There are several documents that may be included in your estate plan. Many people choose to include a medical power of attorney (POA) to assign a trusted person the authority to make medical decisions on their behalf if they are unable to make those decisions for themselves. The person you choose to have this authority is referred to as an agent.
Choosing an agent for medical POA
Under Maryland law, any person who is 18 or older and is ‘of sound mind’ can be chosen as an agent for your medical POA. Most people choose their spouse, adult child, or another trusted relative or friend who they believe will be able to handle this responsibility.
Remember that the agent should be someone that is willing to put their personal feelings aside and make decisions in accordance with your wishes. Once you have chosen your agent, you will have to discuss your wishes with them so that when the time comes they have a better understanding of what decision you would want them to make.
What does an agent with medical POA do?
The person you choose as your agent will essentially make all medical decisions relating to your care if you are incapacitated. The agent may take on the following responsibilities:
- Deciding on medical treatments and procedures.

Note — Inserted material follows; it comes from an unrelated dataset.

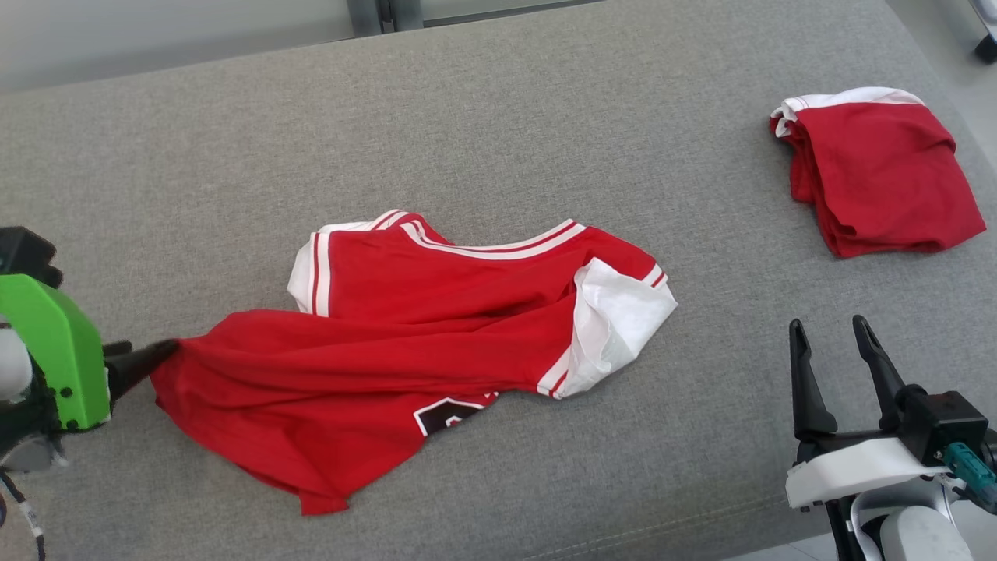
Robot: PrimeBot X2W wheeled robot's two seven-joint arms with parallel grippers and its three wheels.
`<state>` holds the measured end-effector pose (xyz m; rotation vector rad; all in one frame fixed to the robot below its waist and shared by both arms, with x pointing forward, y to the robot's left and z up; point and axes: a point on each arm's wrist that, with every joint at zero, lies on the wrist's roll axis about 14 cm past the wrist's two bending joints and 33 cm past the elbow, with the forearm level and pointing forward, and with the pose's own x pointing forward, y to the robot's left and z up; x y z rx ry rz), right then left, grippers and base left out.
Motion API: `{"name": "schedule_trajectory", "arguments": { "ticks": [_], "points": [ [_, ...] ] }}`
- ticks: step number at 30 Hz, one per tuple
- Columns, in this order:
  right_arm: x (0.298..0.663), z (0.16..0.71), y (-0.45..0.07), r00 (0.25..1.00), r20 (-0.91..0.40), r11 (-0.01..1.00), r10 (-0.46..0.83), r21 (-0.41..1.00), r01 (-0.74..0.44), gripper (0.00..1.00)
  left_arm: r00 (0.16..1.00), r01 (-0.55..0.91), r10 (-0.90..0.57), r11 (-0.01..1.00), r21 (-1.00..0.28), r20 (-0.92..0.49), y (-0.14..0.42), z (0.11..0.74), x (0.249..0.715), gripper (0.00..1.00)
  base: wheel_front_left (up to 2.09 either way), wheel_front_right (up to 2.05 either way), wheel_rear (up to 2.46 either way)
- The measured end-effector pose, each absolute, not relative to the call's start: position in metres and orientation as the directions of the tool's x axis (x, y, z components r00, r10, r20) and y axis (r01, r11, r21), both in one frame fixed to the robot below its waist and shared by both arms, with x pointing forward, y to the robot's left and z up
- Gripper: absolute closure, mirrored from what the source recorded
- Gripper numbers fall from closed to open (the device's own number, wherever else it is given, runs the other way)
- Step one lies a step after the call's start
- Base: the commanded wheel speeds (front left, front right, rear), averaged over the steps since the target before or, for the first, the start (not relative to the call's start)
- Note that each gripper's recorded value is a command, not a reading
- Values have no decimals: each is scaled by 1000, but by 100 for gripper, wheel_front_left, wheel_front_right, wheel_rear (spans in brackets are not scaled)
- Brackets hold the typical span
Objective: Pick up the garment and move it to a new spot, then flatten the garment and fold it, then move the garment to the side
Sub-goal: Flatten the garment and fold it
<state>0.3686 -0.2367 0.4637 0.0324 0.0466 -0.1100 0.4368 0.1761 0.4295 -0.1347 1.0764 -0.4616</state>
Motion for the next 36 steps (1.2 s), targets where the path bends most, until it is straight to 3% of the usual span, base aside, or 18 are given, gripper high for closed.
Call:
{"name": "schedule_trajectory", "arguments": {
  "ticks": [5, 12, 19, 28, 32, 36],
  "points": [
    [357, 459, -242, 989, -66, 991, -129, 24, 131, 0, 675, 216, -373, 925, -312, -637, 203, 471, 481, 0, 0, 0, 0],
    [354, 464, -240, 991, -51, 992, -120, 27, 122, 0, 847, 88, -275, 916, -390, -455, 222, 477, 460, 0, 0, 0, 0],
    [358, 475, -231, 996, -18, 996, -87, -3, 87, 0, 887, 30, -260, 857, -514, -382, 181, 455, 400, 0, 0, 0, 0],
    [359, 479, -219, 999, -6, 999, -43, -17, 43, 0, 886, 195, -402, 776, -600, -231, 82, 475, 372, 0, 0, 0, 0],
    [361, 483, -209, 1000, 8, 1000, -12, -14, 12, 0, 827, 357, -543, 708, -610, -145, 19, 502, 376, 0, 0, 0, 0],
    [361, 487, -203, 1000, 21, 1000, 2, -5, -2, 0, 755, 448, -637, 673, -589, -154, -31, 507, 382, 0, 0, 0, 0]
  ]
}}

- Choosing doctors to oversee your care.
- Deciding whether to administer life support.
- Deciding whether to insert a breathing or feeding tube or take other life sustaining measures.
- Deciding where you should live (e.g., assisted living facility) and who should be responsible for your care.
In addition to a medical POA, many people also choose to include a financial POA in their estate plans. The agent you assign for your financial POA will be able to make financial decisions on your behalf if you are incapacitated. You may choose the same person for both or choose two different people.
An attorney specializing in estate planning can help you complete the necessary POA paperwork to assign these responsibilities to your chosen agents.